▸ ABOUT THIS TASK
All of the data below should be set down again verbatim, without any images.

▸ SUPPLIED INFORMATION

----------

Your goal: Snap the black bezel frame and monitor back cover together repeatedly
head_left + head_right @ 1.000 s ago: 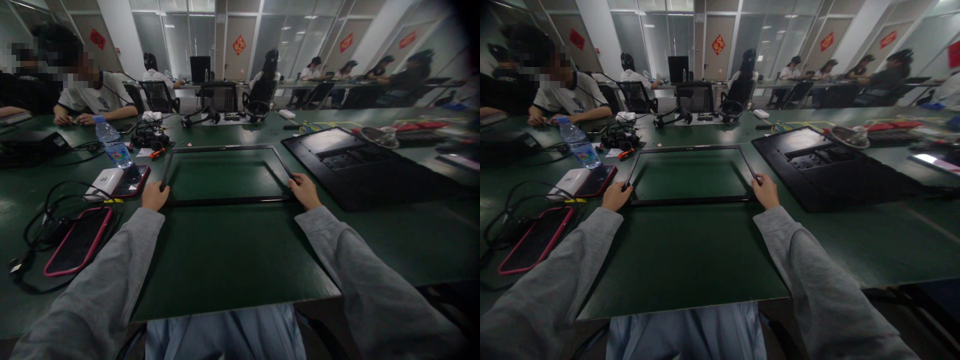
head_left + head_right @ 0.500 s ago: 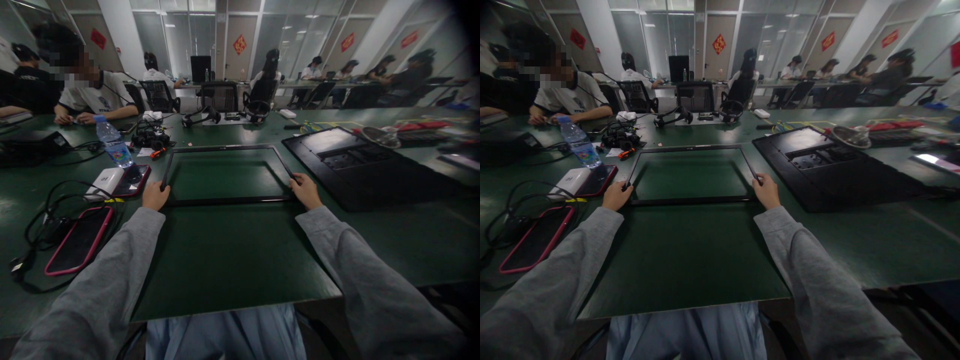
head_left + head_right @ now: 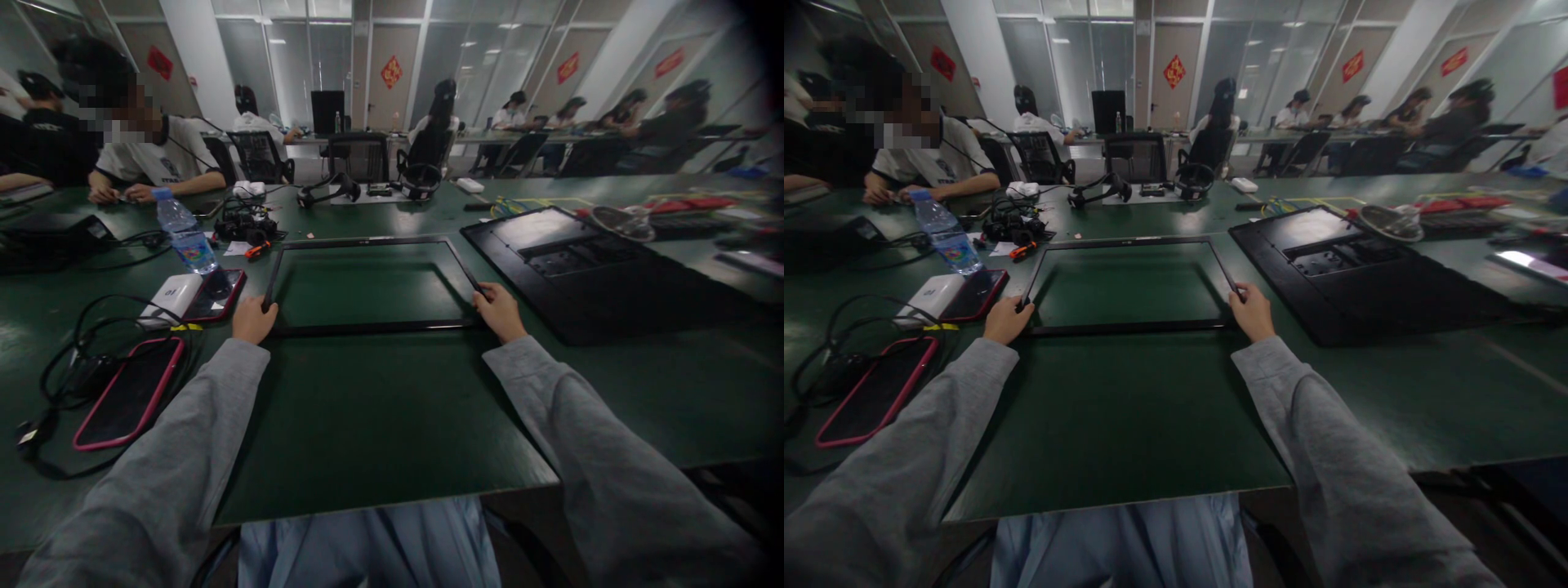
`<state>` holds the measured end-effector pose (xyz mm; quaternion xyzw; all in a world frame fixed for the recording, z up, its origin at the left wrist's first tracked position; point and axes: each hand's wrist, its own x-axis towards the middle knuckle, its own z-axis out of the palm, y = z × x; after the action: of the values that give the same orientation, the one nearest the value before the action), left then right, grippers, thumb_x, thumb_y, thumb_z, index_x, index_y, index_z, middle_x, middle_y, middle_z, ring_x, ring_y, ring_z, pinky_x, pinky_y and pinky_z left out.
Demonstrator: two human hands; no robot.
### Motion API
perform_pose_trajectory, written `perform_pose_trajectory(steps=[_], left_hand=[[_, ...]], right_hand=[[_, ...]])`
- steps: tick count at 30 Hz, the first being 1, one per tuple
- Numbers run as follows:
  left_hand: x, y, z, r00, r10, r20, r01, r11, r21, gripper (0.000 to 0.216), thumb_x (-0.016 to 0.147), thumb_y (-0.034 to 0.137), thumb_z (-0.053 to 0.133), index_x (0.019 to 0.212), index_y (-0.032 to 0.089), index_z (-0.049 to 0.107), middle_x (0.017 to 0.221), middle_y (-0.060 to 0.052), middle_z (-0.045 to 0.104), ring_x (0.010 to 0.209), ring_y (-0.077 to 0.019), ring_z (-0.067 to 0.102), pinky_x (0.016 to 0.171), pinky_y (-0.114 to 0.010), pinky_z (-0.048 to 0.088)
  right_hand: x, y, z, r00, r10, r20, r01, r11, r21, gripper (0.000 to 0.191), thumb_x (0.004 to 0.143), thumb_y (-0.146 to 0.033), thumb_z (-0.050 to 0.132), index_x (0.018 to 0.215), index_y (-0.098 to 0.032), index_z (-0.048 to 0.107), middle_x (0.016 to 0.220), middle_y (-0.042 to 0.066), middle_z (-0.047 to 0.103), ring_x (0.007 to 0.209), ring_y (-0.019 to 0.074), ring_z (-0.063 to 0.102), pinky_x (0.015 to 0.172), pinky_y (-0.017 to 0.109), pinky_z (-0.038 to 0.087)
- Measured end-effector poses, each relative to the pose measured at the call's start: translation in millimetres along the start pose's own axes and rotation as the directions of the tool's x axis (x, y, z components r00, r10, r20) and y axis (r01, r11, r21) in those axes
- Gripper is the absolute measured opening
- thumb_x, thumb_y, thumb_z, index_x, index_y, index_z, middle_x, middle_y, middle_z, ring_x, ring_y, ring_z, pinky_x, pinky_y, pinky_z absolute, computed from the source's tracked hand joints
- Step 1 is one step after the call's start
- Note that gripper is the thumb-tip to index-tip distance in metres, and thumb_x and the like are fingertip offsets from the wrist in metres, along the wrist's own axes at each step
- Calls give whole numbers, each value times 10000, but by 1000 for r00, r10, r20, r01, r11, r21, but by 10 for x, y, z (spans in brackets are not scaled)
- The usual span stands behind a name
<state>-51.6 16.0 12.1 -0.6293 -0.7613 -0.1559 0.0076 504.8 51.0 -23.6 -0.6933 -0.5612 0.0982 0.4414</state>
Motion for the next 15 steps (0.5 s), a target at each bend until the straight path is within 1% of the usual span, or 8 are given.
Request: perform_pose_trajectory(steps=[6,11,15], left_hand=[[-7,13,-25,1000,0,16,0,1000,-3,445,972,412,457,1202,146,731,1201,-181,720,1157,-320,652,1005,-414,519],[-11,13,-30,1000,-3,12,3,1000,-5,436,969,417,464,1190,156,734,1190,-176,722,1143,-318,653,995,-415,522],[-16,23,-31,1000,-10,15,10,1000,3,444,974,414,461,1206,146,728,1210,-182,715,1159,-316,650,1011,-412,515]], right_hand=[[6,4,-8,1000,1,7,-1,1000,-19,474,796,-438,616,1177,-163,675,827,80,718,777,259,686,828,445,566],[-14,-62,-27,1000,19,10,-19,1000,-4,458,791,-414,615,1161,-153,680,789,67,708,773,261,687,827,458,571],[-55,-153,-59,1000,16,-1,-16,1000,22,398,797,-419,651,1106,-174,698,786,76,708,846,290,709,852,466,578]])
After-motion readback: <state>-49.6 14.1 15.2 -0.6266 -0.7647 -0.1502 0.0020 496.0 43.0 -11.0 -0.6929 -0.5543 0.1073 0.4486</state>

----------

▸ SOLUTION FOR THIS PROBLEM
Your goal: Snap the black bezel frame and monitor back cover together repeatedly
head_left + head_right @ 1.000 s ago: 
head_left + head_right @ 0.500 s ago: 
head_left + head_right @ now: 
`<state>` holds the measured end-effector pose (xyz mm; quaternion xyzw; all in a world frame fixed for the recording, z up, its origin at the left wrist's first tracked position; point and axes: each hand's wrist, its own x-axis towards the middle knuckle, its own z-axis out of the palm, y = z × x; after the action: of the values that give the same orientation, the one nearest the value before the action), left then right, grippers, thumb_x, thumb_y, thumb_z, index_x, index_y, index_z, middle_x, middle_y, middle_z, ring_x, ring_y, ring_z, pinky_x, pinky_y and pinky_z left out.
Demonstrator: two human hands; no robot.
### Motion API
perform_pose_trajectory, written `perform_pose_trajectory(steps=[_], left_hand=[[_, ...]], right_hand=[[_, ...]])`
- steps: tick count at 30 Hz, the first being 1, one per tuple
- Numbers run as follows:
  left_hand: x, y, z, r00, r10, r20, r01, r11, r21, gripper (0.000 to 0.216), thumb_x (-0.016 to 0.147), thumb_y (-0.034 to 0.137), thumb_z (-0.053 to 0.133), index_x (0.019 to 0.212), index_y (-0.032 to 0.089), index_z (-0.049 to 0.107), middle_x (0.017 to 0.221), middle_y (-0.060 to 0.052), middle_z (-0.045 to 0.104), ring_x (0.010 to 0.209), ring_y (-0.077 to 0.019), ring_z (-0.067 to 0.102), pinky_x (0.016 to 0.171), pinky_y (-0.114 to 0.010), pinky_z (-0.048 to 0.088)
  right_hand: x, y, z, r00, r10, r20, r01, r11, r21, gripper (0.000 to 0.191), thumb_x (0.004 to 0.143), thumb_y (-0.146 to 0.033), thumb_z (-0.050 to 0.132), index_x (0.018 to 0.215), index_y (-0.098 to 0.032), index_z (-0.048 to 0.107), middle_x (0.016 to 0.220), middle_y (-0.042 to 0.066), middle_z (-0.047 to 0.103), ring_x (0.007 to 0.209), ring_y (-0.019 to 0.074), ring_z (-0.063 to 0.102), pinky_x (0.015 to 0.172), pinky_y (-0.017 to 0.109), pinky_z (-0.038 to 0.087)
- Measured end-effector poses, each relative to the pose measured at the call's start: translation in millimetres along the start pose's own axes and rotation as the directions of the tool's x axis (x, y, z components r00, r10, r20) and y axis (r01, r11, r21) in those axes
- Gripper is the absolute measured opening
- thumb_x, thumb_y, thumb_z, index_x, index_y, index_z, middle_x, middle_y, middle_z, ring_x, ring_y, ring_z, pinky_x, pinky_y, pinky_z absolute, computed from the source's tracked hand joints
- Step 1 is one step after the call's start
- Note that gripper is the thumb-tip to index-tip distance in metres, and thumb_x and the like are fingertip offsets from the wrist in metres, along the wrist's own axes at each step
- Calls give whole numbers, each value times 10000, but by 1000 for r00, r10, r20, r01, r11, r21, but by 10 for x, y, z (spans in brackets are not scaled)
- The usual span stands behind a name
<state>-51.6 16.0 12.1 -0.6293 -0.7613 -0.1559 0.0076 504.8 51.0 -23.6 -0.6933 -0.5612 0.0982 0.4414</state>
Motion for the next 15 steps (0.5 s), a target at each bend until the straight path is within 1% of the usual span, or 8 are given.
Request: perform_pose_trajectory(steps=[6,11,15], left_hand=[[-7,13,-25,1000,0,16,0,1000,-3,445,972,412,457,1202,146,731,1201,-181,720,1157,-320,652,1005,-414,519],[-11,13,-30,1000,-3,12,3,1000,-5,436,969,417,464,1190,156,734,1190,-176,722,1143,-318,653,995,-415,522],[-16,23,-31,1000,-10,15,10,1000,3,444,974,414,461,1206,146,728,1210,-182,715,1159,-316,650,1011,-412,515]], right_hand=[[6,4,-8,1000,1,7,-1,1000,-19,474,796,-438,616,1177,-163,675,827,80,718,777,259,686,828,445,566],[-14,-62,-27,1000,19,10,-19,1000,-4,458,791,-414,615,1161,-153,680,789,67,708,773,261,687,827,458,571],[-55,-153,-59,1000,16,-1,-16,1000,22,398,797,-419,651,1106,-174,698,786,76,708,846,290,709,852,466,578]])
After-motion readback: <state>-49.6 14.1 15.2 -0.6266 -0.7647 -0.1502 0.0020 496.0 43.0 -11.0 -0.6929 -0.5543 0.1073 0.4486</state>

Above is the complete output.